Information Disclosure and Insider Trading Around Board Meetings

Author(s)

Seil Kim

Posted

Time to read

2 Minutes

My new paper (available here) features a novel dataset of firms’ regular board meeting schedules, hand-collected from corporate by-laws. Corporate by-laws include a provision about when and where regular board meetings will be held. Most firms keep this description vague but some firms nonetheless specify board meeting schedules in their by-laws. Typically, these by-laws specify the months, week of the month, and day of the week on which regular board meetings are scheduled to take place (eg, the third Tuesday of each month). My sample comprises over 100 listed firms in the US that disclose schedules of regular board meetings in this format during 1996-2013.
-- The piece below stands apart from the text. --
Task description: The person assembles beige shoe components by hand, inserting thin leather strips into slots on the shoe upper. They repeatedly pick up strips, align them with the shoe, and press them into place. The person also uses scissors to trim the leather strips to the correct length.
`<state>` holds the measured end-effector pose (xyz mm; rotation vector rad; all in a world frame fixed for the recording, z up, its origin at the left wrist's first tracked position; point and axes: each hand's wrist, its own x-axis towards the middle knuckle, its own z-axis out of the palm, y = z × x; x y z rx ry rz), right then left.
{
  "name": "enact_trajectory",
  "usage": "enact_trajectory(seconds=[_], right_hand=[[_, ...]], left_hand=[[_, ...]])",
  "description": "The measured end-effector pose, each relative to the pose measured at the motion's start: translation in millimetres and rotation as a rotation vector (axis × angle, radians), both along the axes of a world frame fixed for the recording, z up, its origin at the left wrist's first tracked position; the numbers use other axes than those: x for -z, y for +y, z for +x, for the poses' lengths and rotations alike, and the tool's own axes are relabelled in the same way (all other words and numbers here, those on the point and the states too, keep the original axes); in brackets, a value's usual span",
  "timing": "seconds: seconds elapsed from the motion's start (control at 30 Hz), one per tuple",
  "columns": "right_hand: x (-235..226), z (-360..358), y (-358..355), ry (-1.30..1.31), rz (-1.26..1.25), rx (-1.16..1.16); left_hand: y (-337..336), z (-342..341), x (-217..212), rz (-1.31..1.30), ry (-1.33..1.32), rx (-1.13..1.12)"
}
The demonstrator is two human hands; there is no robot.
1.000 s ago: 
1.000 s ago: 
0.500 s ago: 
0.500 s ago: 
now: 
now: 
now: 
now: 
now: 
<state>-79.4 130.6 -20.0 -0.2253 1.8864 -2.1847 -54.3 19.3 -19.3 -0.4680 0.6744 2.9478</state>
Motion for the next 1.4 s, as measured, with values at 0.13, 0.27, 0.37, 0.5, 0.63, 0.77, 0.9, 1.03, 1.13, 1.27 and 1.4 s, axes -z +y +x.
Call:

I examine these firms to determine what disclosures they make, how investors react, and whether outside directors trade more profitably around scheduled board meetings. First, firms are three times more likely to disclose news on the day of the board meeting compared to other days. Second, investors react to news on board meetings but do not seem to anticipate the timing of news disclosure―realised volatility increases in response to news disclosure but implied volatility does not build up in advance. Third, outside directors’ insider trades made before a board meeting earn abnormal returns, suggesting that outside directors trade on private information obtained in preparation for board meetings.

This study makes two main contributions. First, it elucidates the role of regular board meetings as a precursor to disclosure. Because board meeting dates are predictable, at least for the set of firms in this study, the timing of disclosure is also predictable. The content of news is likely unknown in advance, but anticipating the timing of disclosure can have important implications for investors who want to exploit this opportunity or avoid trading due to the uncertainty.

Second, it exposes an avenue for outside directors to make informed trades. In preparation for a board meeting, outside directors typically receive information in advance. This information is not publicly disclosed for a certain period of time or never disclosed at all because it is deemed immaterial. More importantly, because board meeting dates are usually not verifiable ex-post, it is difficult or impossible for outsiders to scrutinise directors’ source of informed trading. This study provides evidence that regular board meetings are important information events of which investors and regulators should be more aware.

Seil Kim is a Doctoral Candidate at New York University and will be joining Baruch College at the City University of New York as an Assistant Professor of Accounting in Fall 2016.